Learning gain and student engagement: opportunity or threat?
British higher education, like British politics, has its buzzwords. Key ideas that ebb and flow like the tides, with the ever-shifting policy landscape shaping different priorities for higher education institutions. In the last ten years alone we have seen discourse shift from a focus on research excellence and reputation to “enhancing the student experience” through to “student engagement and partnership” (which we hope will stay current for some time). The latest emerging priority in light of TEF proposals is the idea of learning gain, and specifically finding ways to measure it.
Learning gain is defined in the 2014 HEFCE-commissioned RAND report as “the ‘distance travelled’, or the difference between the skills, competencies, content knowledge and personal development demonstrated by students at two points in time” (RAND Europe, 2014). The report notes that the concept of learning gain has been established in US higher education for many years, but has received little attention in English HE, despite being commonplace in the British school sector.
Being able to demonstrate in a measurable way the impact higher education has on students’ knowledge, skills and competencies is, prima facie, a useful thing: for informing potential students; for directing institutional enhancement initiatives; and for public accountability purposes. After all, as institutions of learning, universities and colleges should be able to demonstrate that they do in fact facilitate students’ learning. But, as ever, the devil is in the detail, and the selection of metrics to measure learning gain is highly political and contested.
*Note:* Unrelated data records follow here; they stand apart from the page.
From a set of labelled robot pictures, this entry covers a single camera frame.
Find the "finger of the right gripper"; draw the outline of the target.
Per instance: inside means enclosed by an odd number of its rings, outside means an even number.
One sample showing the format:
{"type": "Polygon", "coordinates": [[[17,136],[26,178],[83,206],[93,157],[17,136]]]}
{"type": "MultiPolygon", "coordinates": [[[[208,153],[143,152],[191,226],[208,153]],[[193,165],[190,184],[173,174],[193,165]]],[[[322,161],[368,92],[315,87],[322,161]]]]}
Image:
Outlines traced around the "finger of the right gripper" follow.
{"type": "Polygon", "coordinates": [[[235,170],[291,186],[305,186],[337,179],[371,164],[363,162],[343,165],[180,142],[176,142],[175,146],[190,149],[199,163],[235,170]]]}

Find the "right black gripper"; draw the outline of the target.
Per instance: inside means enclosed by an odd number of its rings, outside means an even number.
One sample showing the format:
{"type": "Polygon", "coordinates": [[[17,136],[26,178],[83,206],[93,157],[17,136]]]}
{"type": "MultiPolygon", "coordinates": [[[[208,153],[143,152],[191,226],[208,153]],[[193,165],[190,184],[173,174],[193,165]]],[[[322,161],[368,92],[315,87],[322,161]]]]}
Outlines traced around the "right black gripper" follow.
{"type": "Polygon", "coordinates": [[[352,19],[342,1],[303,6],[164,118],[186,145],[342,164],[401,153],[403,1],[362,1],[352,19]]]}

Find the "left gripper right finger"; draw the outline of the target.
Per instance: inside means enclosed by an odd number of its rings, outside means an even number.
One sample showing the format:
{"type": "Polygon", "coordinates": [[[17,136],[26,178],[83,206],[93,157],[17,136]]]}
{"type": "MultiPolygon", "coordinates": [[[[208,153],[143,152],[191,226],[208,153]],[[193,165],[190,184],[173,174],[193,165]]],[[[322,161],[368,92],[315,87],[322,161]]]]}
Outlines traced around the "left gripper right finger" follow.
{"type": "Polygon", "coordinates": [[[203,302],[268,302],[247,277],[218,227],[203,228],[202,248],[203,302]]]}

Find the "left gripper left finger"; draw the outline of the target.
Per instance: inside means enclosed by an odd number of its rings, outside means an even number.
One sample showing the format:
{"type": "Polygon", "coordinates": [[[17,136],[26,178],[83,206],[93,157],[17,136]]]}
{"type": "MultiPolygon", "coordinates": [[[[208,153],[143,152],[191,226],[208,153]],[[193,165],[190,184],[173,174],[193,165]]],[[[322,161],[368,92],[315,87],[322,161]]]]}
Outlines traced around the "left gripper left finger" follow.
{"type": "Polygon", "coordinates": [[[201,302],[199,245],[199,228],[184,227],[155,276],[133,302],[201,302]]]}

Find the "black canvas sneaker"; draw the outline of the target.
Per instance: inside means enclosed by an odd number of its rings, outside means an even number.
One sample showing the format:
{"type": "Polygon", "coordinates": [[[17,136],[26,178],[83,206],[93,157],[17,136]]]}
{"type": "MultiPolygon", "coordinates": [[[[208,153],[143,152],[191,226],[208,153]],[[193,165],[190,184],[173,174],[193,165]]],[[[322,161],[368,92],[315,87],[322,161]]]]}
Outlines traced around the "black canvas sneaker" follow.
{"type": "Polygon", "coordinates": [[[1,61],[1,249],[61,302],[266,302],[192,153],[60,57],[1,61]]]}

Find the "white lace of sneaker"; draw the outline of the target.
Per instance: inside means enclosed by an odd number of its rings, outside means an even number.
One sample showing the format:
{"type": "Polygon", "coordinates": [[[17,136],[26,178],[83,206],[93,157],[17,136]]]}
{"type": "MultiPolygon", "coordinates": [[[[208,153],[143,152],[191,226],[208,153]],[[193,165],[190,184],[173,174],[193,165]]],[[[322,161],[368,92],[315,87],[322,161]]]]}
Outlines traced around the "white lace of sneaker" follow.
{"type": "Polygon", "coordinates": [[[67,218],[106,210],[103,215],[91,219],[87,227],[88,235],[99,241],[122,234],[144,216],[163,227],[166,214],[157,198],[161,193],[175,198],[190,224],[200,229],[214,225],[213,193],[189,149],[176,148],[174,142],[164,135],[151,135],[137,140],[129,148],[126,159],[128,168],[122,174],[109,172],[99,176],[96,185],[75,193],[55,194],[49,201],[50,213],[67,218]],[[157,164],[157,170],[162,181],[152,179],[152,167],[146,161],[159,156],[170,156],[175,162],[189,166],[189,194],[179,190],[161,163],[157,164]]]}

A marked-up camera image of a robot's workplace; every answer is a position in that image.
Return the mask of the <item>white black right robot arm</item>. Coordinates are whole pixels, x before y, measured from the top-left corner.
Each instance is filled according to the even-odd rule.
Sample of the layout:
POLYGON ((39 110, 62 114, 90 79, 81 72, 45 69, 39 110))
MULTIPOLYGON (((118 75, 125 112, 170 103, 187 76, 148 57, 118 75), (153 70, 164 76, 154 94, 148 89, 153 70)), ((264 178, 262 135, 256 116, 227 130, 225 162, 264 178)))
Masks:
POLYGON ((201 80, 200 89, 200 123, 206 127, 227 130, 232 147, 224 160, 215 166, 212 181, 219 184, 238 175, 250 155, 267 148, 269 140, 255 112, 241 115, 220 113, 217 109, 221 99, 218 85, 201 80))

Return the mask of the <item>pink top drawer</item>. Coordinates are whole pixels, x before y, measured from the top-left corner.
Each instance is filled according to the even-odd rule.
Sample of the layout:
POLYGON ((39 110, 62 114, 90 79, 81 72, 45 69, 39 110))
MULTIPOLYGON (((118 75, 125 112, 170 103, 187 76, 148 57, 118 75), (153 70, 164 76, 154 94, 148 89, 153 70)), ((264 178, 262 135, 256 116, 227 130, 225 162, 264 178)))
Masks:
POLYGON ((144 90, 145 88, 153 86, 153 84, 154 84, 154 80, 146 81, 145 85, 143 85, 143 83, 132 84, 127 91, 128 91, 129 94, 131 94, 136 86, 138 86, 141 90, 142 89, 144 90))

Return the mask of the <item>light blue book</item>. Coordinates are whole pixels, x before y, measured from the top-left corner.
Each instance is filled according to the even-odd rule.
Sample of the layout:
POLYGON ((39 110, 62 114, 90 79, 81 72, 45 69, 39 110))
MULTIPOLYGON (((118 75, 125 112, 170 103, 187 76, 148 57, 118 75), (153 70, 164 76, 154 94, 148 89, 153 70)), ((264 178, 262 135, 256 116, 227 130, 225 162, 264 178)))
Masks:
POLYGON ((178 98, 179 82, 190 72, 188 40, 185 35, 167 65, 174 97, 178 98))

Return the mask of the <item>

For those of us with an interest in student engagement, whilst we will have a keen interest in the metrics used to measure learning gain, even more interesting is the prospect of being able to demonstrate the impact of student engagement on tangible outcomes for students. The US/Australian model of student engagement as individual “participation in educationally effective practices, both inside and outside the classroom” (Kuh, Kinzie, Buckley, Bridges, & Hayek, 2007), has shown clear impacts on students’ educational outcomes. This has led to improved practice in the area of individual engagement in learning, with recommendations for good practice such as Chickering & Gamson’s Seven Principles of Undergraduate Education (Chickering & Gamson, 1987) solidly based on evidence of improved outcomes. The more UK-focused dimensions of student engagement in governance and the student voice have little measurable evidence of impact on students’ development beyond qualitative accounts of those taking on these roles (Trowler, 2010).
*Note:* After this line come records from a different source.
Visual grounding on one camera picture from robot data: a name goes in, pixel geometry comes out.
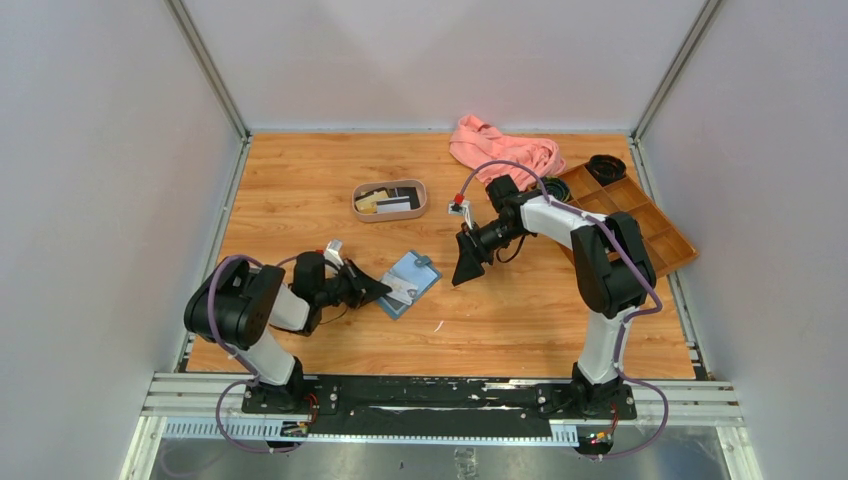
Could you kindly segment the white silver credit card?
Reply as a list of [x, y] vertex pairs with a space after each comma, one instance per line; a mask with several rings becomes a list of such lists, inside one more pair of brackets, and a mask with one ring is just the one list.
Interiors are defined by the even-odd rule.
[[381, 282], [391, 288], [391, 291], [386, 294], [386, 297], [395, 302], [409, 306], [418, 298], [419, 289], [416, 284], [404, 280], [391, 272], [385, 273]]

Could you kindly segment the teal leather card holder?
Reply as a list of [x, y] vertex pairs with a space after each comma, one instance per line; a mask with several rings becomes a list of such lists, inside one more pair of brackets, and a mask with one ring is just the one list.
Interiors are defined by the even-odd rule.
[[398, 320], [404, 315], [442, 278], [441, 272], [435, 267], [433, 261], [415, 250], [408, 251], [385, 273], [387, 272], [416, 284], [419, 289], [417, 300], [409, 306], [395, 302], [386, 296], [377, 300], [377, 304], [392, 320]]

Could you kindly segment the white striped card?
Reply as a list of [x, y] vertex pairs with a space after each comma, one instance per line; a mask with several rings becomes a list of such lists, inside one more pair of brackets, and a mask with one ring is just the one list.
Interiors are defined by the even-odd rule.
[[406, 198], [387, 199], [376, 203], [377, 214], [408, 212], [413, 209], [412, 203]]

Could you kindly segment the beige oval tray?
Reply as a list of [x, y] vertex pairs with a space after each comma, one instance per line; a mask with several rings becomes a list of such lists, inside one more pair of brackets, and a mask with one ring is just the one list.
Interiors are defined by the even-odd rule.
[[[413, 210], [408, 212], [400, 212], [400, 213], [390, 213], [390, 214], [370, 214], [365, 215], [357, 212], [354, 207], [354, 199], [363, 193], [380, 189], [380, 188], [393, 188], [393, 187], [415, 187], [418, 190], [419, 201], [416, 203], [412, 203], [414, 207]], [[429, 208], [428, 203], [428, 192], [425, 185], [415, 179], [404, 179], [404, 180], [385, 180], [371, 183], [363, 183], [358, 185], [353, 189], [351, 194], [351, 209], [353, 211], [354, 216], [363, 223], [379, 223], [379, 222], [389, 222], [389, 221], [400, 221], [400, 220], [411, 220], [415, 218], [421, 217]]]

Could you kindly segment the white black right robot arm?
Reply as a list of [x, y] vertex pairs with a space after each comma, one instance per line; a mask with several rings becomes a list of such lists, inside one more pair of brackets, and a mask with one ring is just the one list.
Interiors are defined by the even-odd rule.
[[638, 222], [625, 212], [597, 214], [565, 204], [545, 187], [521, 191], [509, 175], [493, 180], [486, 191], [497, 216], [485, 225], [473, 222], [463, 194], [449, 207], [464, 218], [452, 284], [481, 277], [498, 250], [528, 235], [569, 250], [578, 292], [590, 310], [588, 329], [567, 392], [540, 409], [546, 414], [570, 409], [589, 418], [612, 409], [624, 393], [622, 356], [630, 325], [656, 295], [656, 272]]

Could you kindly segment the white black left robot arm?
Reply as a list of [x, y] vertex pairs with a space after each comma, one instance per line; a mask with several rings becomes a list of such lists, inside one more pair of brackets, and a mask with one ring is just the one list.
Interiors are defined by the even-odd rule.
[[284, 277], [280, 265], [229, 256], [190, 297], [183, 324], [252, 374], [248, 390], [260, 402], [293, 413], [314, 397], [306, 391], [301, 360], [277, 342], [273, 330], [309, 336], [324, 309], [358, 309], [392, 289], [353, 261], [332, 260], [322, 251], [297, 255], [291, 283]]
The 13 learning gain pilot projects funded by HEFCE will test a range of proposed metrics, including grades, standardised tests, surveys and qualitative measures. Many of the projects approach learning gain from an explicit employability perspective, which strongly suggests that “learning gain” will encompass all aspects of the higher education experience, rather than just classroom-based learning and “teaching excellence”. A danger of this approach to learning gain is that employability is not necessarily an appropriate proxy for learning gain, and the metrics we currently have for measuring “employability” are flawed. A simplistic measure of graduate salary after ten years does show differences between subjects and institutions, but also that your gender and your parents’ income has a strong impact (IFS, 2016). It is not difficult to make the case that the link between graduate salary and the learning gain experienced at university or college is tenuous at best, and certainly could not be described as causal.
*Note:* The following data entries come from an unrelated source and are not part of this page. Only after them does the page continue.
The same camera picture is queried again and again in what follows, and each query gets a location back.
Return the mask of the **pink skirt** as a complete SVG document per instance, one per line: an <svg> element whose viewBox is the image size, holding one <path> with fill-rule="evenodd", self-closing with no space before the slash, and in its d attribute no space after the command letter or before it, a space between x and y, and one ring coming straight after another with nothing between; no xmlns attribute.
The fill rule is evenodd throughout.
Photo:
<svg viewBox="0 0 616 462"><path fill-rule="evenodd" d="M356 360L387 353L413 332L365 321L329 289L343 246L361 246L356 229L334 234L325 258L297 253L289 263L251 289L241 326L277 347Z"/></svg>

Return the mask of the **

A better approach to measuring “employability” may be reflective surveys or standardised tests, as these actually measure students’ perceptions of, or their actual skill development. Measures such as these, if designed correctly, could be useful indicators of effective educational practice and allow us to measure the tangible impact of student engagement initiatives. We must be wary, however, of the risks: with metrics like these included in the TEF and thereby linked to fees and institutional reputation, the risk of gaming on the part of students or institutions is certainly possible. It is to be hoped that HEFCE and BIS can be sure that the metrics they eventually propose for measuring learning gain will be valid proxies that will help institutions to enhance their provision. If so, a whole new area of research on the impact of student engagement initiatives will open up. If not, well, improving employability statistics as defined by the government may become the new key priority, pushing student engagement and partnership to the sidelines.
References
Chickering, A., & Gamson, Z. (1987). Seven principles for good practice in undergraduate education. American Association of Higher Education Bulletin, Vol 39 No 7 pp 3-7.
IFS. (2016, April). How English domiciled graduate earnings vary with gender, institution attended, subject and socio-economic background. Retrieved from Institute for Fiscal Studies: http://www.ifs.org.uk/publications/8233
Kuh, G., Kinzie, J., Buckley, J., Bridges, B., & Hayek, J. (2007). Piecing Together the Student Success Puzzle: Research, Propositions, and Recommendations. ASHE Higher Education Report, Vol 32, No 5.